Nach seinem Kurswechsel beim Nachtflugverbot am künftigen Hauptstadtflughafen BER steht Brandenburgs Ministerpräsident Matthias Platzeck (SPD) unter heftigem Beschuss. Berlins Regierender Bürgermeister Klaus Wowereit hielt am Mittwoch seinem Parteifreund vor, gegen die eigene Überzeugung zu handeln. Brandenburgs Grüne sprachen von einer Schauveranstaltung. "Tiefste Provinz statt touristisches Trendziel", kritisierte der Generalsekretär des Bundesverbandes der Deutschen Tourismuswirtschaft, Michael Rabe. Auch die Wirtschaftsinitiative Lausitz (WiL) warnte, "den neuen Flughafen BER zu einem Provinzflughafen zu degradieren". Der Flughafen sei das wichtigste Infrastrukturprojekt für Ostdeutschland und damit auch für den Wirtschafts- und Industriestandort Lausitz. "Die positiven Folgewirkungen für Beschäftigung, Ausbildung, Logistik und internationale Fluganbindung dürfen nicht aufs Spiel gesetzt werden", erklärte der WiL-Vorsitzende Dr. Hermann Borghorst. Platzeck hatte zuvor erklärt, er wolle mit den anderen beiden Gesellschaftern des Flughafens einen Kompromiss aushandeln, sobald der Landtag das Volksbegehren dazu angenommen habe. Dessen Initiatoren fordern ein Flugverbot zwischen 22 bis 6 Uhr.

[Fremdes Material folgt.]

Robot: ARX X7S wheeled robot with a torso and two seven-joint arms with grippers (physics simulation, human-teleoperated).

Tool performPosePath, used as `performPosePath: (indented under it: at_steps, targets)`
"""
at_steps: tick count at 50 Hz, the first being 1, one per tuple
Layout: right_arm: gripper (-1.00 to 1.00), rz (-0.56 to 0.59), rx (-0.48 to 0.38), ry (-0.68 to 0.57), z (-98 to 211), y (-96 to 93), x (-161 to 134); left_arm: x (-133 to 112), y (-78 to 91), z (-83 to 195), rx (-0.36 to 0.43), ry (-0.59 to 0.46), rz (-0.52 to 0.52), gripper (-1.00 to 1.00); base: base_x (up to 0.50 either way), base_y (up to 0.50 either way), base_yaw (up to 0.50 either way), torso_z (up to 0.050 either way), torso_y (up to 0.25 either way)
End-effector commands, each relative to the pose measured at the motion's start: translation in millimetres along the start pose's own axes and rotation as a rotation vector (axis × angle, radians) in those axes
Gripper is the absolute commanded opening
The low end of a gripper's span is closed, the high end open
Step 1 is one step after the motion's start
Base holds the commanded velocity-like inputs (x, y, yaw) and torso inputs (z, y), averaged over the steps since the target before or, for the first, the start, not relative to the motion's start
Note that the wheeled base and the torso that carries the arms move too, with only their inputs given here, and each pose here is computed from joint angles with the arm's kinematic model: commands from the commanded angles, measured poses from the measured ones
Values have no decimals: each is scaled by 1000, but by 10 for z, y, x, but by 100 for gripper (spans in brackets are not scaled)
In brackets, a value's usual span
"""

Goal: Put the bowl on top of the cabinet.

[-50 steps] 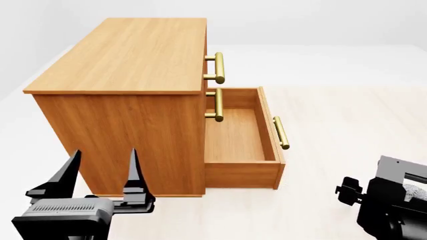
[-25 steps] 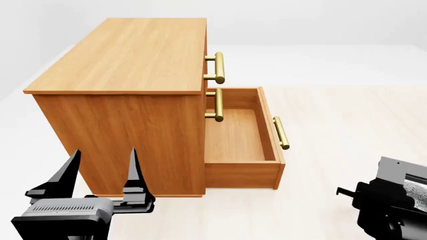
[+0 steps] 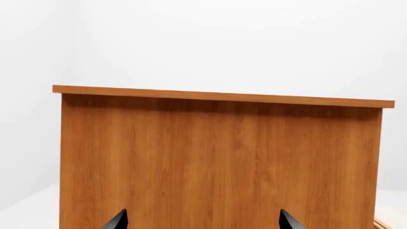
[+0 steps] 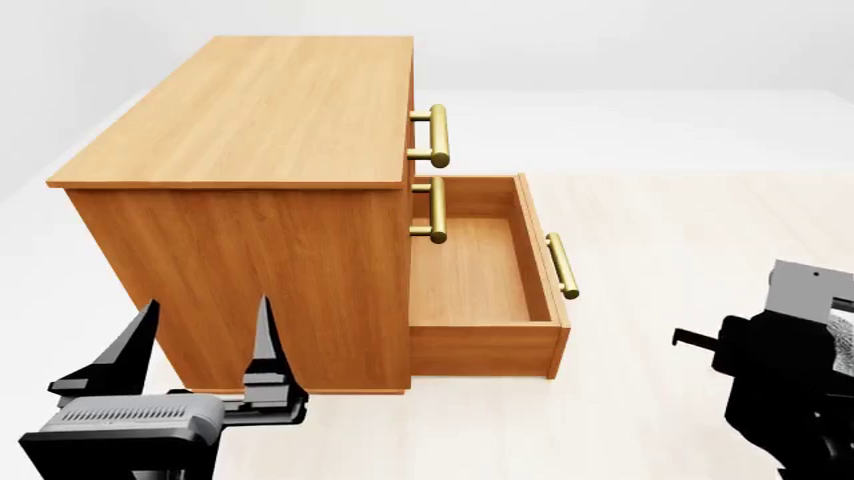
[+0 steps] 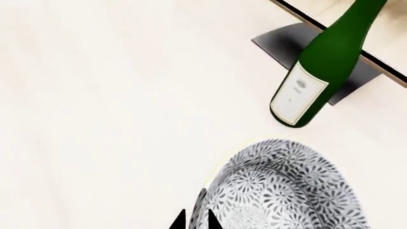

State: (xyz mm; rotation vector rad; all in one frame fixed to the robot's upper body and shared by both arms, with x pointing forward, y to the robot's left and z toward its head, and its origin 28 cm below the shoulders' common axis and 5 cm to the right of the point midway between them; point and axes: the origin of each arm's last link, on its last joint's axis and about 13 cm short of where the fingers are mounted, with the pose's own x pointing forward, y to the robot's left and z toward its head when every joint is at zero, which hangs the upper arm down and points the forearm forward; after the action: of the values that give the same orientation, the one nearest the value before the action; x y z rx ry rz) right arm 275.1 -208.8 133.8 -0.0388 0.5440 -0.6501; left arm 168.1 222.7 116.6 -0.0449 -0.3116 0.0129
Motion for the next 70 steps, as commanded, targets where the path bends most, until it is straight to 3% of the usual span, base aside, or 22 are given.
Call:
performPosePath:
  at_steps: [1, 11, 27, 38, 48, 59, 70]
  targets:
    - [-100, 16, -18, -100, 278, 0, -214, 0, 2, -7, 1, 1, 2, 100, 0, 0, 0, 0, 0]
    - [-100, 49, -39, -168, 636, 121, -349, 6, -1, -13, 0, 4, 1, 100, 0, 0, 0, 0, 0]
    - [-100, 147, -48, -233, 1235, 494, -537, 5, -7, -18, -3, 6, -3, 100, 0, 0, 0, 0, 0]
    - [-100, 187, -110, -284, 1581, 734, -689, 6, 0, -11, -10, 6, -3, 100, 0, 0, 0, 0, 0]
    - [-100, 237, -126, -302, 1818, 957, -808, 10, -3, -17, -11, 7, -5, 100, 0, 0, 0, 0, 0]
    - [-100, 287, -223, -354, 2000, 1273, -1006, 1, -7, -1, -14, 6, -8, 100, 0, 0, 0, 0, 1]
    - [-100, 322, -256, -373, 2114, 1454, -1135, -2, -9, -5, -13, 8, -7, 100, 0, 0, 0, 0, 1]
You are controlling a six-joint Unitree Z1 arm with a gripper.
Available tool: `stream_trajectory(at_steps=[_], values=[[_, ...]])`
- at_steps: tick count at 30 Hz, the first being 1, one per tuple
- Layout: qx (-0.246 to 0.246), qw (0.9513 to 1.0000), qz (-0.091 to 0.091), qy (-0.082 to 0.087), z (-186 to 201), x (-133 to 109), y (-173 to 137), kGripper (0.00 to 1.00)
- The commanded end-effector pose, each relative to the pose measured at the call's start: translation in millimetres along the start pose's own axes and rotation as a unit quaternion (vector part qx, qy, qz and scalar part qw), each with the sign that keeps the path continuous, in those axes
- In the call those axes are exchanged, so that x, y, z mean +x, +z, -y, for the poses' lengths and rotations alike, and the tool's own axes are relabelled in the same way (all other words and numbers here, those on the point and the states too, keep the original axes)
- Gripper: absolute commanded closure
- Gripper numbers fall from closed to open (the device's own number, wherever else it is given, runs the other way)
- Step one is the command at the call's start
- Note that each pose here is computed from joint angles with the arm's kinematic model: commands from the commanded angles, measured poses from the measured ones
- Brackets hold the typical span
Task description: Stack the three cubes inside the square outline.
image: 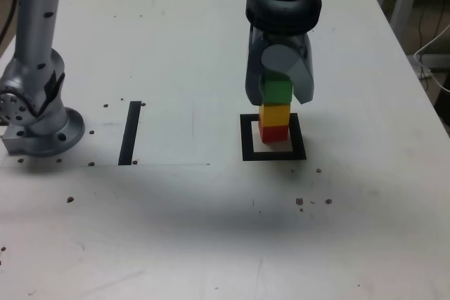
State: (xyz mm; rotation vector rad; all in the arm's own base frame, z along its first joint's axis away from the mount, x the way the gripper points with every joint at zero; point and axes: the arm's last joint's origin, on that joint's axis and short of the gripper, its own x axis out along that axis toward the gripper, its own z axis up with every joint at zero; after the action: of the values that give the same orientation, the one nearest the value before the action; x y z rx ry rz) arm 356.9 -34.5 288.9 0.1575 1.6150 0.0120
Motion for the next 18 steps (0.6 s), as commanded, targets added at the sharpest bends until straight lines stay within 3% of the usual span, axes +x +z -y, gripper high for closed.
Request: stream_trajectory(at_steps=[1, 5, 8, 18], values=[[0.000, 1.0000, 0.000, 0.002, 0, 1, 1, 0.48], [0.000, 1.0000, -0.001, 0.004, 0, 2, 1, 0.15], [0.000, 1.0000, -0.002, 0.005, 0, 1, 0, 0.02], [0.002, 0.9998, 0.015, 0.010, -1, -18, -15, 0.01]])
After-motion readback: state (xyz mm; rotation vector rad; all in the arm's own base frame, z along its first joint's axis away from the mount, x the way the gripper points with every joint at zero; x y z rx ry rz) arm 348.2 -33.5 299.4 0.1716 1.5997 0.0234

Indes scheinen erste Fluglinien schon vom Standort Berlin abzurücken. Ryanair-Chef Michael O'Leary erklärte am Mittwoch, für die kommenden Jahre sei dort kein Wachstum geplant. Es bleibe aber bei den bestehenden sechs Verbindungen. Wachstumspotenzial sehe er stattdessen auf dem für die Airline deutlich günstigeren Airport Leipzig/Halle.